**Excerpts from a dataset**
= Beginning of Section =
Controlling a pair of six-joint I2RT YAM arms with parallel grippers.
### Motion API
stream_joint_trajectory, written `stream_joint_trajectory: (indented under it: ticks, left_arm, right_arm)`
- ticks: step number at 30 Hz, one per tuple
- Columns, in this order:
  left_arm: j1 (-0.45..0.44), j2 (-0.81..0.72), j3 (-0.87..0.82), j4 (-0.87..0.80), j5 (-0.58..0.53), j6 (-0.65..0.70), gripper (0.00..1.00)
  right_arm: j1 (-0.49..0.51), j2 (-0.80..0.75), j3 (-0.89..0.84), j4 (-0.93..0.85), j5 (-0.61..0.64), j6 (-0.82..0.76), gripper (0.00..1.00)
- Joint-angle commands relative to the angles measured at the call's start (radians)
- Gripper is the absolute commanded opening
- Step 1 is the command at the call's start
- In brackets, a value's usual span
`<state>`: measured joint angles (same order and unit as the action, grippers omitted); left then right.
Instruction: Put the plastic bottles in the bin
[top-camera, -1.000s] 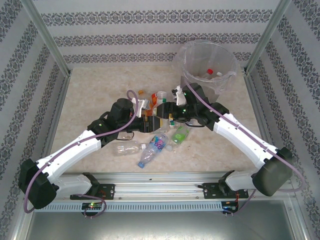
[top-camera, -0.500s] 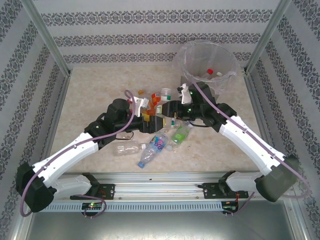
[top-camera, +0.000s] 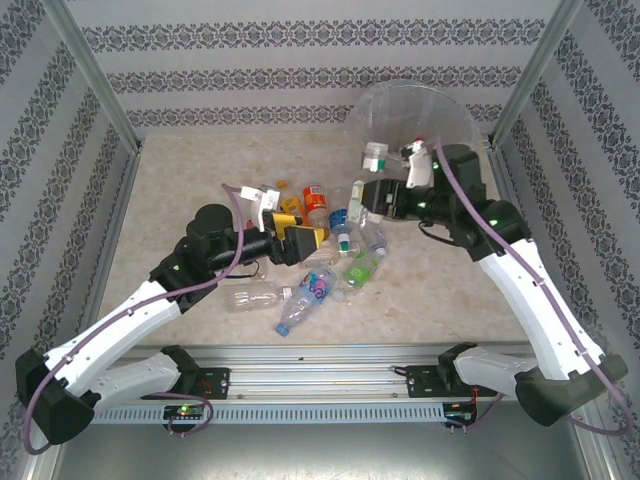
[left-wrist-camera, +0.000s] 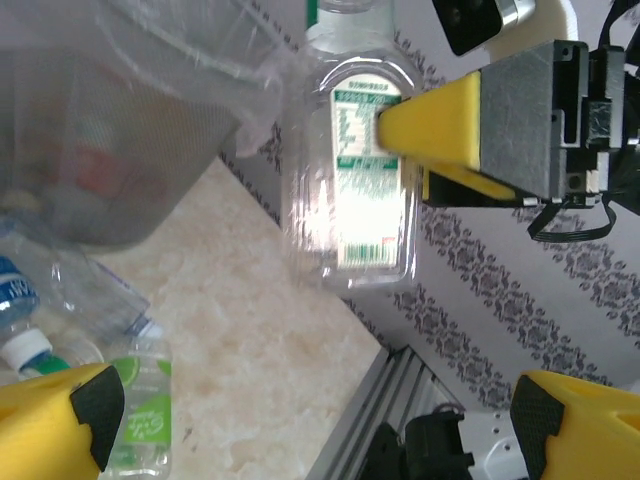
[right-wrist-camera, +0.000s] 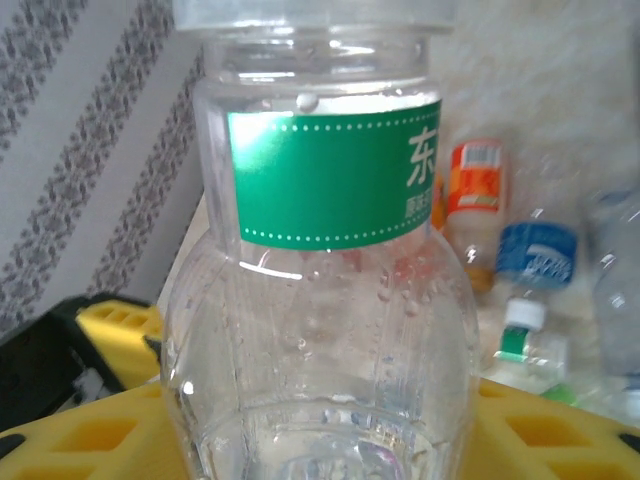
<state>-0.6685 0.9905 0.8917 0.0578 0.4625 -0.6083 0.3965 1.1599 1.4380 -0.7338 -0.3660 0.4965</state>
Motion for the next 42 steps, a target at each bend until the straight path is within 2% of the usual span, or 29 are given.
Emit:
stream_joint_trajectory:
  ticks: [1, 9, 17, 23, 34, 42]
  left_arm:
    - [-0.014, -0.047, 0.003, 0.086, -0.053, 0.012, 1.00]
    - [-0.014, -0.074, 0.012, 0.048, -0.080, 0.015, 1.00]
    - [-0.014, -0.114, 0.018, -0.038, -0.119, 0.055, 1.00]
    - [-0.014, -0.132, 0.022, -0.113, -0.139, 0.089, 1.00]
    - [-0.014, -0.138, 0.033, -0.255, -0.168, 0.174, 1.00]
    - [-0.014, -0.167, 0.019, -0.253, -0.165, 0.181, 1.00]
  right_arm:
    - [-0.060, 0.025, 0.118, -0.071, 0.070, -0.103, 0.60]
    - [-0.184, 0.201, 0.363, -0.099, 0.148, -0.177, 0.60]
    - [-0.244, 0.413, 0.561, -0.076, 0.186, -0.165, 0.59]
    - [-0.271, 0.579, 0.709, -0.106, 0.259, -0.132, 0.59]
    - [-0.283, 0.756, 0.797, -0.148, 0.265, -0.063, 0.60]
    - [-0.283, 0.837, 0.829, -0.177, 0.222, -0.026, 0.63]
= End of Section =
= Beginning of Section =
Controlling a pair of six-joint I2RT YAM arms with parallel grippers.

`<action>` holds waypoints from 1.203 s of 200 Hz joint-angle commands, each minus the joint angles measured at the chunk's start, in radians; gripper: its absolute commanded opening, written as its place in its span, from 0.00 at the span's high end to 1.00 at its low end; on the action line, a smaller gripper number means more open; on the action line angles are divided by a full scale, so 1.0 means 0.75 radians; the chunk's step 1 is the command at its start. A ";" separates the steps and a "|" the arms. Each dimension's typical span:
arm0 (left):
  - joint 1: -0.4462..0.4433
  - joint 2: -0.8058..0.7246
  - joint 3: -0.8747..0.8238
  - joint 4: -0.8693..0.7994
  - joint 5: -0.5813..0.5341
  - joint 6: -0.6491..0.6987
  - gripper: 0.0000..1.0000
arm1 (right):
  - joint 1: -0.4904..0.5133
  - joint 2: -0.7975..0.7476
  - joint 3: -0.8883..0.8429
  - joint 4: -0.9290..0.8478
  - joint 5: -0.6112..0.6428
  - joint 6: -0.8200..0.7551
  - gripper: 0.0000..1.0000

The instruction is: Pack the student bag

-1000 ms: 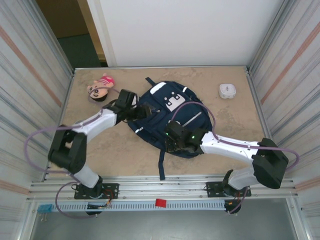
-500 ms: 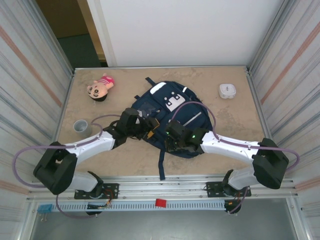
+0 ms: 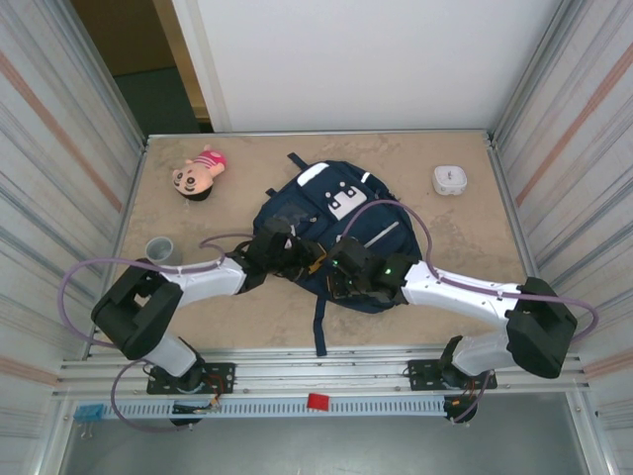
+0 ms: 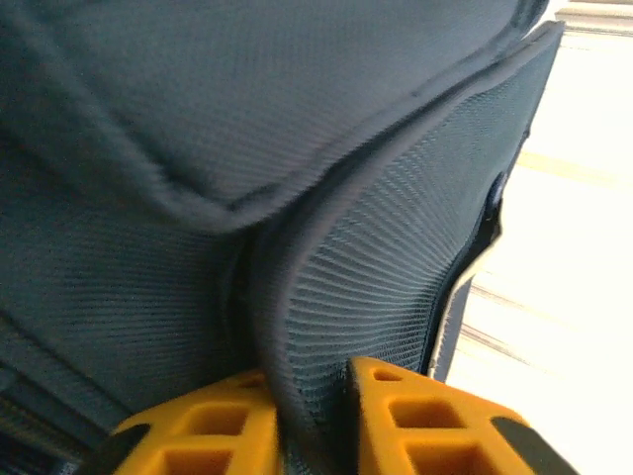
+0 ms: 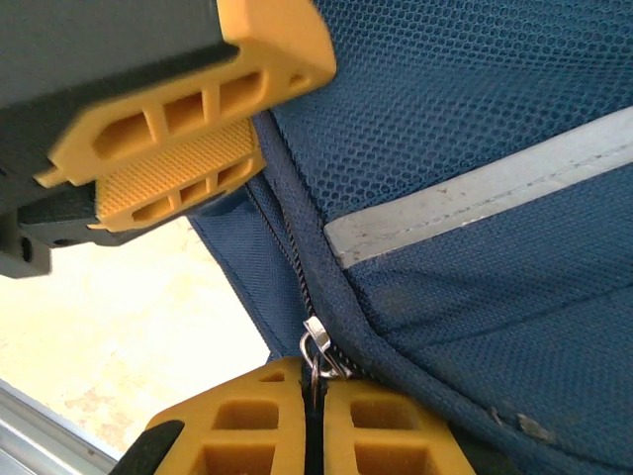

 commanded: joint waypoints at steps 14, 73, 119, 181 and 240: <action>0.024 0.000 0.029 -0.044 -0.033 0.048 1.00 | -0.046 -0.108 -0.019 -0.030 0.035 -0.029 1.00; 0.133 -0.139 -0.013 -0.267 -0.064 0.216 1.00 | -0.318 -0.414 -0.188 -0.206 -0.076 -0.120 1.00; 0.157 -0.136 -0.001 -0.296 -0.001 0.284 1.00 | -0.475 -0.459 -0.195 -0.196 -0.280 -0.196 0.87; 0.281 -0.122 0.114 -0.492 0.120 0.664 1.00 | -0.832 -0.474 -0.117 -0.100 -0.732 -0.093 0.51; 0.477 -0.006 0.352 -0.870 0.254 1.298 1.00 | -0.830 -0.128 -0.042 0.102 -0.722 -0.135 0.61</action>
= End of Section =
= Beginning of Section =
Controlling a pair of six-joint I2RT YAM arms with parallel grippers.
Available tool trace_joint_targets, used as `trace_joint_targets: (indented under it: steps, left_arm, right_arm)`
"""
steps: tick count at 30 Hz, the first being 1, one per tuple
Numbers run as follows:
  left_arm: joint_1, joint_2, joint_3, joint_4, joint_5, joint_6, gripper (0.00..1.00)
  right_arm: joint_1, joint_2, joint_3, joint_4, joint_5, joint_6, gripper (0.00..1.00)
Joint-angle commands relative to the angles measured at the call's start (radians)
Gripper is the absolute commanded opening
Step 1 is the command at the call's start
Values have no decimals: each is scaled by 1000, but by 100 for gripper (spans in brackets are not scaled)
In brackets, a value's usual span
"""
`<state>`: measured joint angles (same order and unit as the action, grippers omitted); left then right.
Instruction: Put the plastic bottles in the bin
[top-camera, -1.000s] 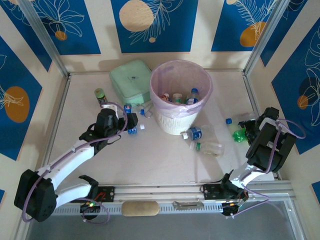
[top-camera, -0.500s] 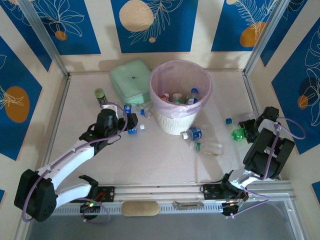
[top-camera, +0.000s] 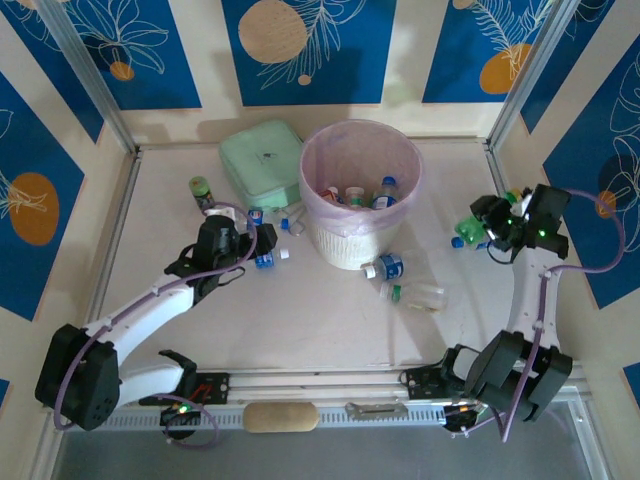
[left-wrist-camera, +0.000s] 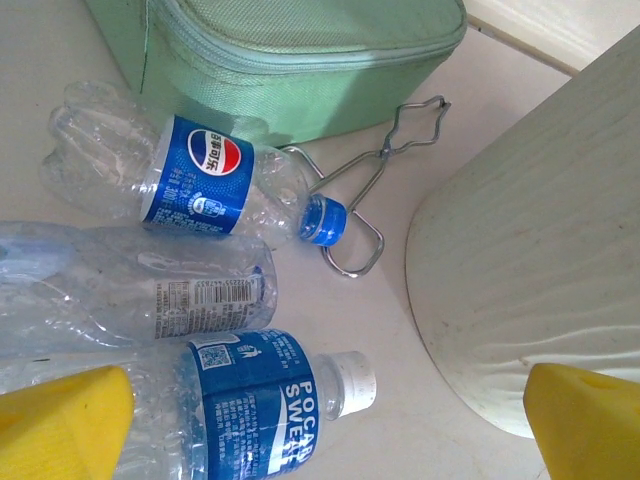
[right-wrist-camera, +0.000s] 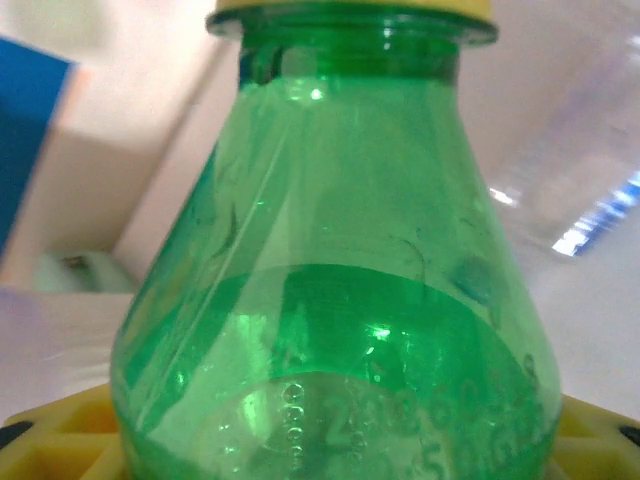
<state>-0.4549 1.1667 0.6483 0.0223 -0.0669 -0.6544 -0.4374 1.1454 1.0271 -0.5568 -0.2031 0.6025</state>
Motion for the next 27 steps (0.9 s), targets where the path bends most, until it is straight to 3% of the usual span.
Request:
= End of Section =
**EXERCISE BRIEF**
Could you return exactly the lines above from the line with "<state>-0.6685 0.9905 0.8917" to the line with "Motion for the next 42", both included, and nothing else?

**RESPONSE TO THIS TASK**
<state>-0.6685 0.9905 0.8917 0.0578 0.4625 -0.6083 0.3965 1.1599 1.4380 -0.7338 -0.3660 0.4965</state>
Motion for the next 42 steps, a target at each bend until the straight path is within 2% of the usual span, or 29 are given.

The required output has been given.